On Wednesday night, it became a place for memories, tears and reflection.
“He loved playing lacrosse and you can see the sadness in his teammates, because they were a tight unit. They had an amazing year, they got third place in state and he was a critical part of that team,” said Minnetonka High School Principal Jeff Erickson.
The Minnetonka lacrosse team held a moment of silence and released white balloons before taking the field and playing in honor of their teammate and friend, Archer Amorosi.
“He was a strong athlete, really a caring person and a positive member of the community and really beloved by his friends,” said Erickson.
The 16-year-old was shot and killed by deputies last Friday morning.

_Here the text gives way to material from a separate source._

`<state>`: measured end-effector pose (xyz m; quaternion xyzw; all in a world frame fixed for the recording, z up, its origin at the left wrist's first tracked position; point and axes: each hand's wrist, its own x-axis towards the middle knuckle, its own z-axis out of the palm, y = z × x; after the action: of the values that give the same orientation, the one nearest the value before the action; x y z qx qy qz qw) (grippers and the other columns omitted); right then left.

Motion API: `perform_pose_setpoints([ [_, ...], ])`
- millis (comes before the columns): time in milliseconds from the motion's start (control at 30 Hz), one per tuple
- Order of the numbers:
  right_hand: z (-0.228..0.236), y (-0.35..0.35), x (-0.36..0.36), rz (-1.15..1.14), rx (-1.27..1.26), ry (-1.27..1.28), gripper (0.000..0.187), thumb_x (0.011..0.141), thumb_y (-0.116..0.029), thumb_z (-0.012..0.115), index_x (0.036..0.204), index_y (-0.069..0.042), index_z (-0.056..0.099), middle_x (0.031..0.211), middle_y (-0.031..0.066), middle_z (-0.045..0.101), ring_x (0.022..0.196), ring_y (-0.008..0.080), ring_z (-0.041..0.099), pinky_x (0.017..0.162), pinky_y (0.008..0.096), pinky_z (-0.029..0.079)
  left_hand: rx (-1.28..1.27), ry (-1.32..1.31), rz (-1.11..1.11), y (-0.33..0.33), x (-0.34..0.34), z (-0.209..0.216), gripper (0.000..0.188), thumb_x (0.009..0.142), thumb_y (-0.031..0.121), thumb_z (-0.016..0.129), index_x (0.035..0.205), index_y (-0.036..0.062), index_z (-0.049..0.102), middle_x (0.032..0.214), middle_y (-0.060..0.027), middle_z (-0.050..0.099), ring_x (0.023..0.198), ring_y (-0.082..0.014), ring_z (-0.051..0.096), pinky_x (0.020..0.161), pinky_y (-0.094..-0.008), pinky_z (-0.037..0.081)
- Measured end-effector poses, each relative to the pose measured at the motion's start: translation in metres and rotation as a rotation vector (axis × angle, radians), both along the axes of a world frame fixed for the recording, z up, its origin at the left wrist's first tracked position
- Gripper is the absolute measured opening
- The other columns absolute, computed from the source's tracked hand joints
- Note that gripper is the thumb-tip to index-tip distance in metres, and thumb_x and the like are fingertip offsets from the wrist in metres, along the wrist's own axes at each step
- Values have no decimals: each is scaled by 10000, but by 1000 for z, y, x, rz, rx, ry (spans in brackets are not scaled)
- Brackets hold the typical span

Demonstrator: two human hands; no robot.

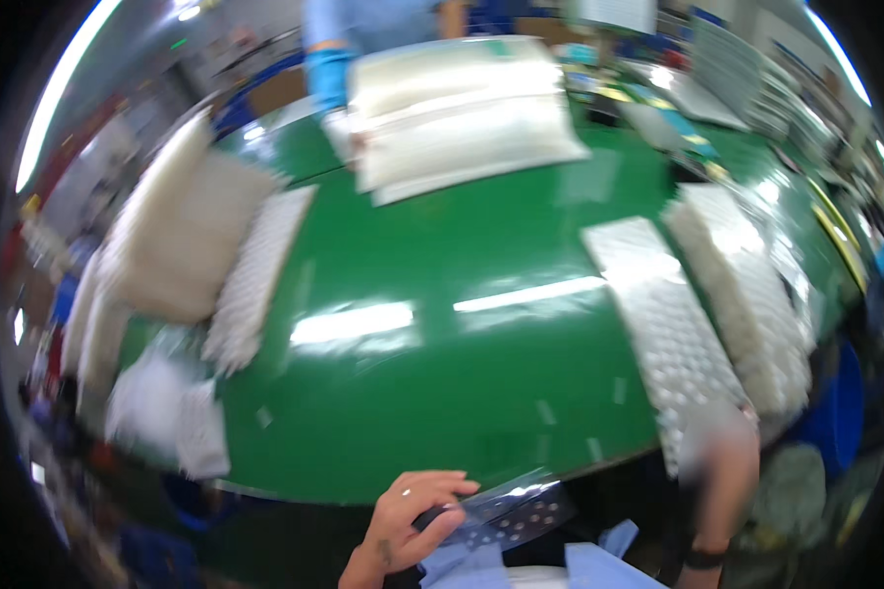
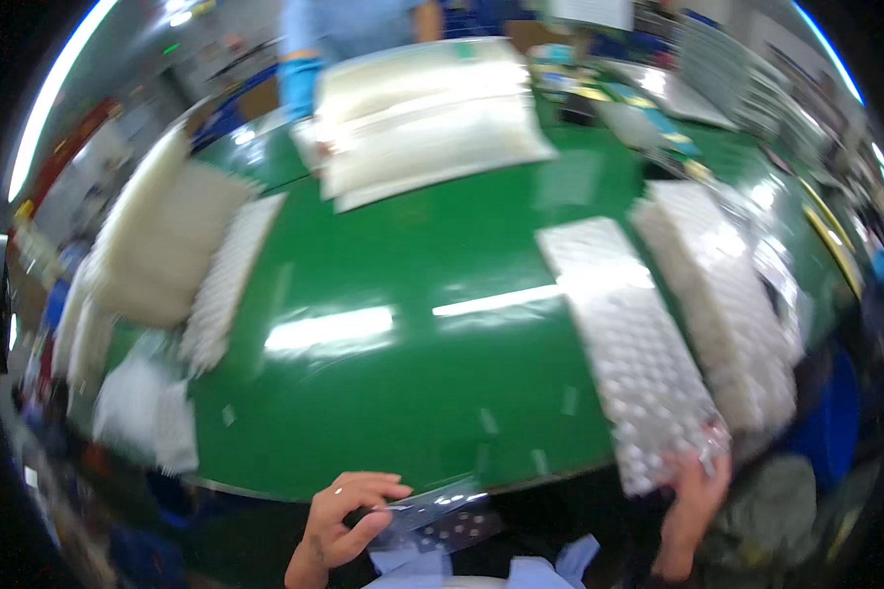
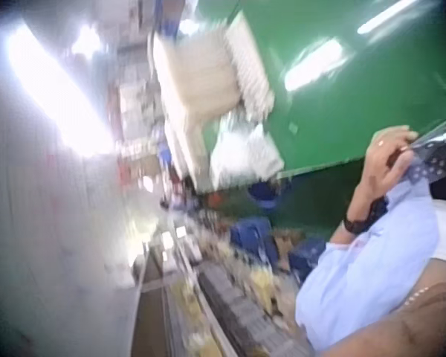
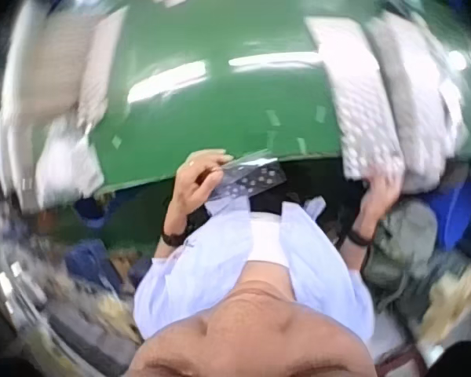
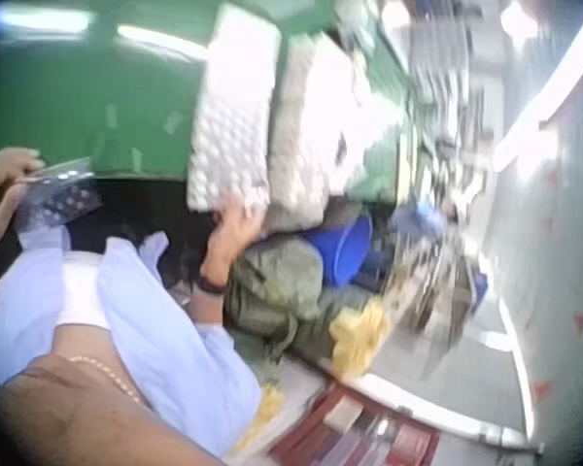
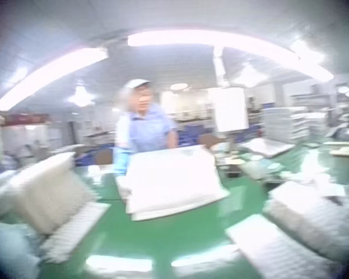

This massive show of support for the high school student comes as authorities are releasing more information about the fatal encounter.
The 911 transcripts reveal Amorosi’s mother, Kara, called authorities for help after her son began acting violent and destructive, locking her inside the garage.
“I need multiple police to come to my house right now”, Kara said.
“What’s going on?” asked the 911 operator.
“He’s assaulting the house, he took my keys, he won’t let me leave,” she replied.
The 911 operator later asked, “You think he is going to hurt the officers?”
“Yes, I do. He wants to. He wants them to shoot him…He wants them to get in like a show down with the police,” said Kara.
According to the BCA, the teen refused orders to leave his house, so deputies tried to Taser and pepper spray him through a window.
Investigators believe he then ran from his house with a hatchet and what looked like a handgun before being fatally shot.
That weapon turned out to be a BB gun.
WCCO-TV also checked the disciplinary records of the deputies involved in the shooting.
Corporal Jacob Hodge, who was one of the deputies who shot Amorosi, has been disciplined 4 times during his 18 years with the Carver County Sheriff’s Office.
Three of those disciplines involved suspensions.